1. one kind is used for endovascular electric coagulating apparatus, including insulation sheath (1) and coagulation component (2), it is characterised in that: the electricity Solidifying component (2) are slidably connected to the inside of insulation sheath (1), and the coagulation component (2) includes that the first insulation set gradually is led Manage (21), electriocoagulator (22) and the second insulated conduit (23), the both ends of the electriocoagulator (22) respectively with the first insulated conduit (21) it is fixedly linked with the second insulated conduit (23), the electriocoagulator (22) is made of the memory alloy material with conducting function The chondritic with hollow out, the chondritic inner hollow, the diameter of the chondritic is greater than insulation sheath (1) Outer diameter, when the electriocoagulator (22) is internal positioned at insulation sheath (1), the electriocoagulator (22) is in the state for tightening deformation, institute When stating the insertion end stretching of electriocoagulator (22) self-insulating sheath (1), the electriocoagulator (22) is restored to the ball shape of expansion expansion State, the coagulation component (2) are internally provided with metallic conduction part, and metallic conduction part one end extend into the second insulated conduit (23) inside and with electriocoagulator (22) Xiang Xianglian, the other end of the metallic conduction part is from the second insulated conduit (23) far from electricity Expose the one end of solidifying head (22).

2. a kind of endovascular electric coagulating apparatus to be used for according to claim 1, it is characterised in that: the electriocoagulator (22) includes Several left-handed silks (221) and several dextrorotation silks (222), the left-handed silk (221) and dextrorotation silk (222) intersect to form one The hollow braiding spherical structure with mesh.

A kind of be used for endovascular electric coagulating apparatus 3. according to claim 1, it is characterised in that: the electriocoagulator (22) if by Dry memory alloy wire (223) forms, spaced between adjacent memory alloy wire (223).

4. according to claim 1 a kind of for endovascular electric coagulating apparatus, it is characterised in that: the electriocoagulator (22) is located at It insulate in the state of sheath (1) inside, the electriocoagulator (22) is integrally in rugby shape.

5. according to claim 1 a kind of for endovascular electric coagulating apparatus, it is characterised in that: the metallic conduction part protrudes into To the first insulated conduit (21) inside and be fixedly linked between the first insulated conduit (21), the metallic conduction part and second It slides and is connected between insulated conduit (23).

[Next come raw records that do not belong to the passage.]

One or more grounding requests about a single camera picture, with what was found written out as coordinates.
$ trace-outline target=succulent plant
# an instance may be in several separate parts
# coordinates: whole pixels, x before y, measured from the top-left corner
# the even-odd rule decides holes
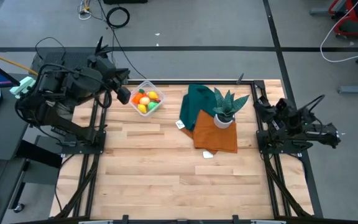
[[[214,89],[214,92],[218,106],[213,110],[218,115],[219,120],[224,123],[233,120],[233,115],[245,105],[249,97],[249,95],[247,95],[234,100],[234,93],[230,94],[230,90],[226,93],[224,98],[217,88]]]

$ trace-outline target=yellow toy lemon
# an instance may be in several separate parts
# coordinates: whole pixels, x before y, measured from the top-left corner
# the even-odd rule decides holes
[[[148,92],[148,93],[147,93],[147,96],[148,96],[150,99],[152,99],[152,100],[158,98],[158,95],[157,95],[154,91]]]
[[[142,105],[148,105],[148,103],[150,103],[150,99],[147,96],[143,96],[140,100],[139,103]]]
[[[142,104],[138,104],[137,105],[137,109],[142,112],[142,113],[147,113],[147,109],[146,109],[146,106],[145,105],[142,105]]]

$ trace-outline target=yellow cable
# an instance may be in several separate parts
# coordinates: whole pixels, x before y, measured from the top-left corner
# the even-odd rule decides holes
[[[35,72],[34,70],[31,70],[31,69],[29,69],[29,68],[27,68],[27,67],[25,67],[25,66],[23,66],[23,65],[21,65],[21,64],[18,64],[18,63],[16,63],[16,62],[13,62],[13,61],[11,61],[11,60],[5,59],[5,58],[3,58],[3,57],[1,57],[1,56],[0,56],[0,60],[3,60],[4,62],[10,63],[11,65],[15,65],[15,66],[17,66],[17,67],[19,67],[19,68],[23,68],[24,70],[27,70],[28,72],[30,72],[30,73],[32,73],[32,74],[34,74],[34,75],[38,75],[38,73]]]
[[[84,0],[84,9],[86,9],[87,11],[89,11],[91,8],[89,7],[89,2],[88,4],[86,3],[87,0]]]

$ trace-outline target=toy fruit
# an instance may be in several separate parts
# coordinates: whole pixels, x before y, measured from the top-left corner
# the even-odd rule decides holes
[[[157,105],[158,105],[158,103],[156,103],[156,102],[150,102],[150,103],[147,105],[147,107],[148,107],[149,110],[151,110],[151,109],[153,109],[154,107],[156,107]]]
[[[146,109],[146,106],[145,105],[142,105],[142,104],[138,104],[137,105],[137,109],[142,112],[142,113],[147,113],[147,109]]]
[[[148,96],[150,99],[152,99],[152,100],[158,98],[158,95],[157,95],[154,91],[148,92],[148,93],[147,93],[147,96]]]
[[[150,103],[150,99],[147,96],[143,96],[140,100],[139,103],[142,105],[147,105],[148,103]]]
[[[133,97],[132,102],[135,104],[139,104],[139,101],[142,97],[145,96],[144,90],[140,89],[138,93],[136,93],[135,97]]]

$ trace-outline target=orange cloth
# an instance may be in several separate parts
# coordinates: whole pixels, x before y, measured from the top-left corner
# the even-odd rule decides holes
[[[196,149],[206,149],[214,155],[218,151],[237,153],[237,129],[235,121],[228,128],[221,129],[214,124],[212,116],[200,110],[194,131],[191,132],[186,128],[181,130],[194,140],[194,147]]]

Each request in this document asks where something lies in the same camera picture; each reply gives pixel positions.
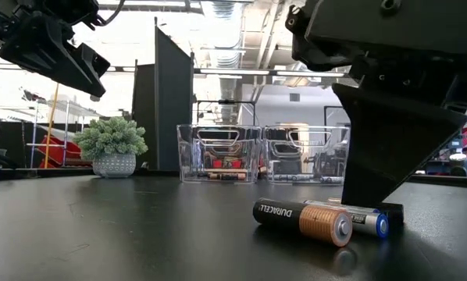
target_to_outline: metal shelving rack
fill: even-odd
[[[36,144],[37,115],[39,114],[39,105],[45,104],[45,105],[48,105],[49,107],[52,107],[53,103],[54,103],[53,100],[37,102],[36,116],[34,119],[34,131],[32,133],[32,143],[27,144],[27,146],[32,147],[32,151],[30,153],[30,167],[31,168],[34,164],[34,151],[36,150],[36,148],[47,146],[46,144]],[[64,112],[66,114],[64,139],[63,139],[63,144],[50,144],[49,147],[63,149],[62,164],[65,165],[66,164],[66,153],[67,153],[67,142],[68,142],[67,139],[68,139],[68,133],[69,133],[69,117],[70,116],[81,117],[82,119],[81,131],[82,131],[84,129],[84,118],[85,117],[103,117],[103,116],[101,114],[98,114],[95,110],[85,108],[73,101],[57,101],[55,110],[59,110],[60,112]]]

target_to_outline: copper-top battery
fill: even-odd
[[[263,225],[292,229],[338,247],[348,244],[351,237],[351,217],[344,209],[261,198],[253,216]]]

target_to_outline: wire
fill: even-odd
[[[55,114],[56,98],[59,96],[60,84],[56,84],[55,97],[53,98],[52,113],[49,115],[48,136],[46,137],[46,155],[45,155],[45,169],[48,168],[49,160],[49,140],[52,137],[53,116]]]
[[[121,10],[123,9],[125,1],[126,0],[119,0],[119,5],[117,6],[116,11],[114,11],[114,13],[107,20],[104,20],[104,19],[102,19],[101,16],[98,16],[99,22],[96,25],[98,25],[100,27],[105,27],[109,23],[111,23],[116,18],[116,16],[119,15]]]

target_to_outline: succulent plant
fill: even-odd
[[[91,120],[90,127],[76,133],[73,141],[81,149],[81,158],[93,160],[103,154],[141,155],[148,150],[144,138],[145,129],[137,128],[135,121],[123,117],[110,120]]]

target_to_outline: gray partition wall
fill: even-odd
[[[193,54],[155,27],[155,64],[135,69],[133,117],[147,130],[149,150],[137,158],[138,166],[147,162],[152,170],[180,170],[176,125],[192,122],[193,61]]]

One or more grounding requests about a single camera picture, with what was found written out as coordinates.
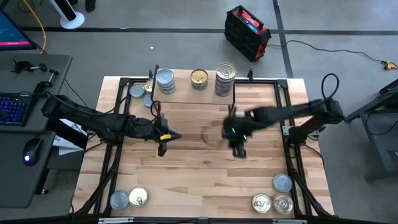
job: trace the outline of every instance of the paper
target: paper
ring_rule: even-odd
[[[73,128],[74,130],[77,130],[84,135],[87,135],[85,131],[82,130],[81,126],[78,124],[75,124],[67,119],[61,119],[63,123],[68,125],[69,127]],[[77,152],[80,150],[83,150],[82,148],[75,146],[73,143],[61,138],[60,136],[56,136],[54,139],[54,142],[52,143],[52,146],[59,147],[59,155],[65,155],[71,152]]]

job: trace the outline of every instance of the red battery pack
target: red battery pack
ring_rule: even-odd
[[[264,24],[243,6],[226,13],[225,37],[251,62],[259,60],[266,51],[271,33]]]

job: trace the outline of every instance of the yellow label
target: yellow label
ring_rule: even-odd
[[[160,140],[164,140],[164,139],[170,139],[172,138],[172,136],[170,134],[164,134],[160,137]]]

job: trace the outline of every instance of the computer mouse
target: computer mouse
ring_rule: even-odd
[[[42,140],[33,138],[26,142],[22,160],[27,166],[33,166],[39,161]]]

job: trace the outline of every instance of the stack of cans
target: stack of cans
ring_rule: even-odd
[[[236,68],[233,64],[224,62],[217,66],[215,91],[218,96],[228,96],[233,88]]]
[[[164,94],[172,94],[175,91],[174,73],[169,69],[159,71],[156,74],[156,82]]]
[[[130,88],[130,95],[134,99],[141,99],[145,95],[145,88],[143,85],[133,85]]]
[[[207,72],[202,69],[196,69],[191,73],[191,85],[196,90],[207,88]]]

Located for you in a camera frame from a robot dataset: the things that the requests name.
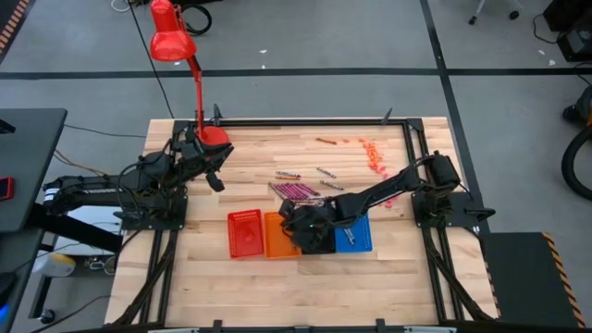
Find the black metal frame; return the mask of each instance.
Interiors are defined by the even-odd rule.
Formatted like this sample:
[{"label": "black metal frame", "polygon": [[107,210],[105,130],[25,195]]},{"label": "black metal frame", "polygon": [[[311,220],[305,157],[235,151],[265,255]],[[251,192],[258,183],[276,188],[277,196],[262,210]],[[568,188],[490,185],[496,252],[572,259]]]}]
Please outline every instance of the black metal frame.
[{"label": "black metal frame", "polygon": [[[179,134],[179,129],[183,129],[192,121],[189,120],[176,120],[173,126],[173,137]],[[411,135],[411,130],[415,130],[417,132],[417,137],[419,139],[421,155],[425,156],[428,155],[428,148],[427,148],[427,141],[424,132],[423,121],[421,118],[394,118],[388,119],[385,121],[384,118],[262,118],[262,119],[225,119],[225,118],[217,118],[215,120],[210,119],[206,121],[206,125],[213,125],[214,122],[218,123],[218,126],[232,128],[232,127],[265,127],[265,126],[401,126],[403,132],[403,138],[405,140],[405,147],[407,150],[407,158],[409,163],[413,163],[416,159],[415,150],[413,147],[413,139]],[[422,234],[424,237],[424,245],[427,250],[428,248],[428,241],[431,241],[431,234],[430,228],[422,228]],[[175,244],[177,242],[177,237],[179,235],[178,231],[171,231],[169,235],[169,241],[173,241]],[[154,269],[156,267],[156,262],[158,261],[158,256],[160,254],[160,245],[162,243],[162,236],[163,233],[161,231],[156,231],[154,234],[154,242],[153,247],[150,253],[149,259],[149,267],[147,272],[147,279],[152,277],[154,273]],[[443,260],[449,269],[449,271],[454,275],[454,267],[452,264],[452,258],[450,256],[450,246],[448,243],[448,237],[446,235],[446,230],[444,228],[438,229],[438,237],[441,244],[441,251]],[[174,265],[174,249],[172,258],[170,259],[166,271],[164,273],[163,284],[161,289],[160,300],[158,303],[158,317],[154,324],[164,326],[166,319],[167,319],[167,305],[168,305],[168,295],[170,291],[170,284],[172,280],[172,271]],[[438,278],[438,269],[436,265],[430,261],[429,257],[427,259],[427,264],[429,267],[429,275],[430,280],[432,283],[432,290],[434,296],[434,302],[436,304],[436,310],[438,315],[438,322],[443,323],[447,319],[445,308],[444,308],[444,301],[442,297],[442,289],[440,286],[439,278]],[[455,318],[457,320],[463,320],[463,308],[461,306],[460,298],[455,292],[455,290],[450,287],[450,294],[452,295],[452,304],[454,308]],[[141,314],[139,325],[147,325],[148,323],[148,316],[150,312],[150,302],[151,302],[151,295],[152,292],[149,291],[149,296],[145,300],[145,303],[142,305]],[[213,325],[210,327],[200,327],[201,332],[219,332],[221,329],[221,321],[215,321],[217,325]],[[403,331],[403,327],[401,326],[385,326],[384,319],[378,318],[376,320],[377,326],[376,327],[315,327],[314,331],[319,332],[343,332],[343,331],[351,331],[351,332],[400,332]],[[138,326],[130,325],[128,327],[117,327],[111,326],[106,327],[109,328],[109,331],[114,329],[120,329],[118,331],[131,331],[132,329],[137,329]],[[225,331],[236,331],[236,332],[253,332],[253,331],[274,331],[274,332],[294,332],[297,327],[233,327],[233,328],[224,328]],[[302,331],[310,331],[309,327],[301,327]]]}]

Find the chair leg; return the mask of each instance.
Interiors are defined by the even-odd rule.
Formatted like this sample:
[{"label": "chair leg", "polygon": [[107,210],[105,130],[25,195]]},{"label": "chair leg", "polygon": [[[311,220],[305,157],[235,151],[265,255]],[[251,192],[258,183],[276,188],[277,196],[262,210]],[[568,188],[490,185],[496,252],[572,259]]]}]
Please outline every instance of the chair leg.
[{"label": "chair leg", "polygon": [[477,22],[477,17],[479,16],[479,13],[481,13],[486,1],[487,0],[479,0],[479,6],[477,7],[475,14],[471,17],[471,19],[469,19],[470,25],[474,25]]}]

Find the red basket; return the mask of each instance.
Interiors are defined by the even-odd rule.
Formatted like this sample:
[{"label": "red basket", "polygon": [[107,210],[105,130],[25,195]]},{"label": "red basket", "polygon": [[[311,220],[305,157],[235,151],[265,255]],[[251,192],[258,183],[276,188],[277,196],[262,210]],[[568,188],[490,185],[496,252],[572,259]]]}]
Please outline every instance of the red basket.
[{"label": "red basket", "polygon": [[244,258],[264,253],[261,210],[228,214],[230,258]]}]

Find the white cable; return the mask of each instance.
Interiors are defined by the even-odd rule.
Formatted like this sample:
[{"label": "white cable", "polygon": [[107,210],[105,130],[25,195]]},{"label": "white cable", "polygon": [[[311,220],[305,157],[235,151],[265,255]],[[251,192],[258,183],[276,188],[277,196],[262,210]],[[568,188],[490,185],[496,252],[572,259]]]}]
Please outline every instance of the white cable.
[{"label": "white cable", "polygon": [[120,8],[117,8],[117,7],[115,7],[115,2],[116,2],[116,1],[117,1],[117,0],[112,0],[112,1],[111,1],[111,8],[113,8],[115,11],[118,11],[119,13],[125,13],[125,12],[127,12],[128,10],[130,10],[130,4],[128,3],[128,1],[127,1],[127,0],[119,0],[119,1],[121,1],[122,3],[126,3],[126,4],[128,4],[128,7],[127,7],[127,8],[123,8],[123,9],[120,9]]}]

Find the orange plastic bin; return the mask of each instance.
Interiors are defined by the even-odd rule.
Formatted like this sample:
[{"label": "orange plastic bin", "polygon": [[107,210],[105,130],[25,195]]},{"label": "orange plastic bin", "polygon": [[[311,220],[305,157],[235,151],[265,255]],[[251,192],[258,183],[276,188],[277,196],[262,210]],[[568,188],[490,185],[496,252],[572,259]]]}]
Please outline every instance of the orange plastic bin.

A kind of be used for endovascular electric coagulating apparatus 6. according to claim 5, it is characterised in that: the metallic conduction part it is interior Portion offers seal wire perforation (32).

7. according to claim 5 a kind of for endovascular electric coagulating apparatus, it is characterised in that: the metallic conduction part is located at Second insulated conduit (23) is provided with insulative head (31) outside external one end.

8. according to claim 1 a kind of for endovascular electric coagulating apparatus, it is characterised in that: second insulated conduit (23) one end far from electriocoagulator (22) is provided with the holding head (231) that diameter becomes larger, the big end for holding head (231) Diameter is greater than the diameter of bore of the second insulated conduit (23).

9. according to claim 8 a kind of for endovascular electric coagulating apparatus, it is characterised in that: insulation sheath (1) Operating side is provided with the medicine-pouring pipe (11) being connected with the inside of insulation sheath (1), and the medicine-pouring pipe (11) is far from insulation sheath (1) one end is provided with syringe adapter (5), is threaded with sealing cap (6) on the syringe adapter (5).